**What to produce**
Print every record below exactly as it stands, but leave out the pictures.

**Excerpted data**
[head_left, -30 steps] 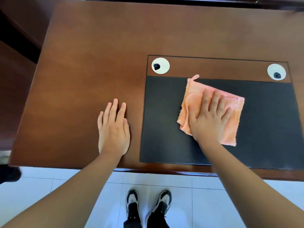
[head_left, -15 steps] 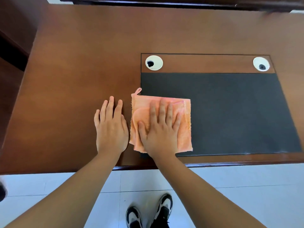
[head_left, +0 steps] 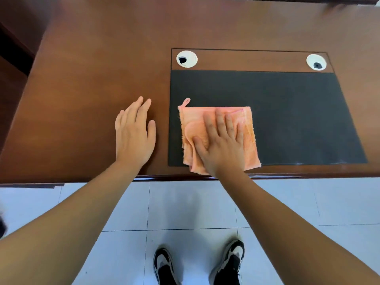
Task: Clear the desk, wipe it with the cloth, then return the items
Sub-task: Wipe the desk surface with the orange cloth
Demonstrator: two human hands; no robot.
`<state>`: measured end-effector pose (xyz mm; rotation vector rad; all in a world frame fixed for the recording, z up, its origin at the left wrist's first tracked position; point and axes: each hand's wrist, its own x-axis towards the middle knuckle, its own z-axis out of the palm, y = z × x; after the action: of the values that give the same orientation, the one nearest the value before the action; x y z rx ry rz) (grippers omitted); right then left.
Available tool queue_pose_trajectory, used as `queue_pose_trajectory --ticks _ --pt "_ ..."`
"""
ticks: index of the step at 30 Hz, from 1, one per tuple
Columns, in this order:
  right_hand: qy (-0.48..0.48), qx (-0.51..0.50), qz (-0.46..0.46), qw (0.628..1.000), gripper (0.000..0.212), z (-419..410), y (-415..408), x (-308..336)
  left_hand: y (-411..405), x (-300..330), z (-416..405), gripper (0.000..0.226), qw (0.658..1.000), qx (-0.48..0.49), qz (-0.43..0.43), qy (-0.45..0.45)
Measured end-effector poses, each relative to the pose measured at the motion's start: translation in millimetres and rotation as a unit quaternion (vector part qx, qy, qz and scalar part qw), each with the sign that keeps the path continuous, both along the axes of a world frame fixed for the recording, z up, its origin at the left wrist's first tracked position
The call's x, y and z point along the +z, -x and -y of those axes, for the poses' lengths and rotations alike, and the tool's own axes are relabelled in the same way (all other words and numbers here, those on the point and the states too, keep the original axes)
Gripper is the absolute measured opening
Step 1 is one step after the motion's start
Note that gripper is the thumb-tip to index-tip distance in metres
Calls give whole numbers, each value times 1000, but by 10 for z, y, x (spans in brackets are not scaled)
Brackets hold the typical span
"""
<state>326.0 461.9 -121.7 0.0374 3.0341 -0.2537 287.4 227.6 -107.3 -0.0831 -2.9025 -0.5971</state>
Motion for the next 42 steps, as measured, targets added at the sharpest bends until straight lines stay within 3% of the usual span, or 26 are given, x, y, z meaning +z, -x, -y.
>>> queue_pose_trajectory --ticks 8,19,30,38,42 --pt "1 -20 -26 999 76 -915 -138 -9 -234 72 -1231 48 999 -9 21 -33" --pt "-4 -53 -26 998 77 -2221 -170 -20 -24 7 -2610 54 998 33 33 46" --pt "8 -149 -20 989 79 -3812 -134 16 131 -139 -2786 62 988 74 84 108" --pt "-29 -223 -20 974 82 -3596 -38 11 145 -128 -2820 61 984 75 84 135" --pt "-43 -205 -8 978 81 -3285 96 -7 152 -142 -2824 61 982 79 82 151"
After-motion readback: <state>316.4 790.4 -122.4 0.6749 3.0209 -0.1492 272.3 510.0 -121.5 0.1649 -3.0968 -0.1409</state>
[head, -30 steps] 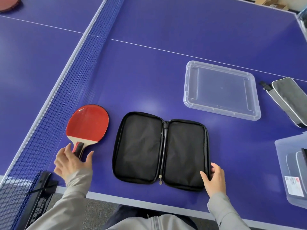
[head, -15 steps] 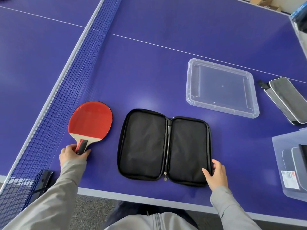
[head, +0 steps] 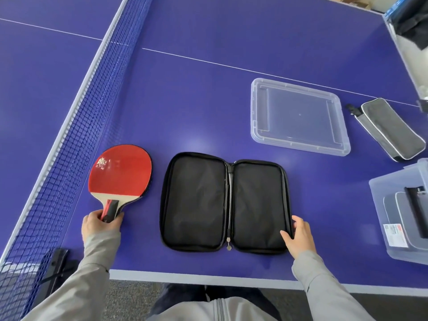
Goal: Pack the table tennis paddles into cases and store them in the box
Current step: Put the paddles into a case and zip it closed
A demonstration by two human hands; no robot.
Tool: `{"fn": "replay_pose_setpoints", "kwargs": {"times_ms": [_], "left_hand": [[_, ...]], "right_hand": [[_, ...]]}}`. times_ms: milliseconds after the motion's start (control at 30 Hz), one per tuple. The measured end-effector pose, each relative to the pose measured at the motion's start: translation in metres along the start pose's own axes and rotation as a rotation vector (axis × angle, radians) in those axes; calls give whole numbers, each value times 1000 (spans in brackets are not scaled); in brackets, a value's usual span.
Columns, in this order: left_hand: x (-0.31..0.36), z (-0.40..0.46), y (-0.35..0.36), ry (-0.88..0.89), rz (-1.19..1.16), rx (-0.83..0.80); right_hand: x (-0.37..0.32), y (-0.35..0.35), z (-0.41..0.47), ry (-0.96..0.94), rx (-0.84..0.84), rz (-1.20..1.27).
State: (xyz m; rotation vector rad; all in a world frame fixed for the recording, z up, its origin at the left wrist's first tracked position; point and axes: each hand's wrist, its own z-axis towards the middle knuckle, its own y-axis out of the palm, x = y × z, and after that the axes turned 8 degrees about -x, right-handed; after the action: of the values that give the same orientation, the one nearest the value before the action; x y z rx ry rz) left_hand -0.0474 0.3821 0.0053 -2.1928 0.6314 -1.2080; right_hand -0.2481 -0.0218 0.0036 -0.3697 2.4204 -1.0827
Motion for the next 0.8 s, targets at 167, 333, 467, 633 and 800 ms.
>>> {"fn": "replay_pose_setpoints", "kwargs": {"times_ms": [167,333,467,633,800], "left_hand": [[26,-31,13,6,-26,-11],[59,-72,51,47,-38,-37],[83,-109,106,40,-74,-103],[109,-160,176,37,-148,-165],[121,-196,226,10,-183,-188]], "right_hand": [[4,-1,2,-39,5,16],[11,-1,2,-92,-15,50],[18,-3,4,-131,-34,77],[24,-3,7,-178,-35,81],[29,-1,11,-234,-20,55]]}}
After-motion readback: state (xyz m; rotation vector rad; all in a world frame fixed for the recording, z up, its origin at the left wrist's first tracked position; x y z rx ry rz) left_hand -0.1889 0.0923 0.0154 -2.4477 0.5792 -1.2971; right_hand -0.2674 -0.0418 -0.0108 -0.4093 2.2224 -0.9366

**Result of this exercise**
[head_left, -30 steps] 
[head_left, -15 steps] 
[head_left, +0 steps] 
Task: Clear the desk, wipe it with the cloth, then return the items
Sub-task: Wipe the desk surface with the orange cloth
Demonstrator: two human hands; no robot.
`<state>`: measured end-effector pose (xyz mm; rotation vector rad; all in a world frame fixed for the recording, z up, its origin at the left wrist's first tracked position; point and axes: each hand's wrist, its own x-axis towards the middle knuckle, its own z-axis out of the palm, y = z × x; after the action: of the values that give the same orientation, the one nearest the value before the action; x y z rx ry rz) (grippers omitted); right then left.
Available tool queue_pose_trajectory, used as `queue_pose_trajectory --ticks _ --pt "_ ..."`
"""
ticks: index of the step at 30 Hz, from 1, one per tuple
Columns, in this order:
  right_hand: qy (-0.48..0.48), qx (-0.51..0.50), qz (-0.46..0.46), qw (0.628..1.000), gripper (0.000..0.212), z (-419..410), y (-415..408), x (-308..336)
  left_hand: y (-411..405), x (-300..330), z (-416..405), gripper (0.000..0.226), qw (0.658..1.000), qx (-0.48..0.49), qz (-0.43..0.43), qy (-0.45..0.45)
Measured end-effector poses, each relative to the pose measured at the motion's start: translation in millimetres and rotation as a unit quaternion (vector part qx, qy, qz and scalar part qw), each with the sign that keeps the path continuous, both along the axes of a world frame fixed for the recording, z up, its origin at the left wrist's first tracked position
The call's x, y and z point along the +z, -x and -y of those axes, for the poses' lengths and rotations alike, and the tool's own axes are relabelled in the same way (all other words and numbers here, those on the point and the states too, keep the original axes)
Gripper is the absolute measured opening
Step 1 is one step after the motion's start
Note that gripper is the thumb-tip to index-tip distance in metres
Calls give whole numbers, each value times 1000, but by 10 for z, y, x (spans in brackets are not scaled)
Brackets hold the typical span
"""
<state>326.0 461.9 -121.7 0.0374 3.0341 -0.2537 287.4 227.6 -107.3 -0.0831 -2.9025 -0.5971</state>
Motion for the next 42 steps, as measured, targets added at the sharpest bends until straight lines stay within 3% of the usual span, or 26 are given, x, y, z meaning +z, -x, -y.
>>> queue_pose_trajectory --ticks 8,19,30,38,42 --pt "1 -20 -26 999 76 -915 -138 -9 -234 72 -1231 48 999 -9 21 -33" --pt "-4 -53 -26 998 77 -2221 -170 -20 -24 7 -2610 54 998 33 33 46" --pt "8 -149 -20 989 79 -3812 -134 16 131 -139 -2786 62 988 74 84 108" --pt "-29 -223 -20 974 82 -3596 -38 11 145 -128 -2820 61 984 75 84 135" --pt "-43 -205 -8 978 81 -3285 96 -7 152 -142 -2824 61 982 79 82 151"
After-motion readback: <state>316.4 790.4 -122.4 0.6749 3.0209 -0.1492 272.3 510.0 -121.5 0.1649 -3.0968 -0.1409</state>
[head, -30 steps] 
[head, -15 steps] 
[head, +0 steps] 
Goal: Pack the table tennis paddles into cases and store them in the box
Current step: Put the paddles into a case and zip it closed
A demonstration by two human hands; no robot.
Tool: `{"fn": "replay_pose_setpoints", "kwargs": {"times_ms": [_], "left_hand": [[_, ...]], "right_hand": [[_, ...]]}}`. times_ms: milliseconds after the motion's start (control at 30 Hz), one per tuple. The measured end-effector pose, each relative to the pose measured at the motion's start: translation in metres along the start pose's own axes and rotation as a rotation vector (axis × angle, radians) in those axes; calls give whole numbers, each value times 1000 (spans in brackets are not scaled); in brackets, a value's usual span.
Columns, in this order: left_hand: x (-0.31..0.36), z (-0.40..0.46), y (-0.35..0.36), ry (-0.88..0.89), rz (-1.19..1.16), rx (-0.83..0.80); right_hand: x (-0.37..0.32), y (-0.35..0.35), z (-0.41..0.47), ry (-0.96..0.94), rx (-0.84..0.84), rz (-1.20..1.27).
State: (xyz m; rotation vector rad; all in a world frame fixed for the recording, z up, its origin at the left wrist's first tracked position; point and axes: each hand's wrist, its own z-axis towards the middle knuckle, its own y-axis out of the palm, x = y × z, and after that the axes turned 8 degrees about -x, right-handed; after the action: of the values that give the same orientation, the one nearest the value before the action; x y z rx ry rz) left_hand -0.0474 0.3821 0.0053 -2.1928 0.6314 -1.2080; right_hand -0.2481 -0.0218 0.0036 -0.3697 2.4204 -1.0827
Motion for the next 0.8 s, targets at 167, 333, 467, 633 and 800 ms.
>>> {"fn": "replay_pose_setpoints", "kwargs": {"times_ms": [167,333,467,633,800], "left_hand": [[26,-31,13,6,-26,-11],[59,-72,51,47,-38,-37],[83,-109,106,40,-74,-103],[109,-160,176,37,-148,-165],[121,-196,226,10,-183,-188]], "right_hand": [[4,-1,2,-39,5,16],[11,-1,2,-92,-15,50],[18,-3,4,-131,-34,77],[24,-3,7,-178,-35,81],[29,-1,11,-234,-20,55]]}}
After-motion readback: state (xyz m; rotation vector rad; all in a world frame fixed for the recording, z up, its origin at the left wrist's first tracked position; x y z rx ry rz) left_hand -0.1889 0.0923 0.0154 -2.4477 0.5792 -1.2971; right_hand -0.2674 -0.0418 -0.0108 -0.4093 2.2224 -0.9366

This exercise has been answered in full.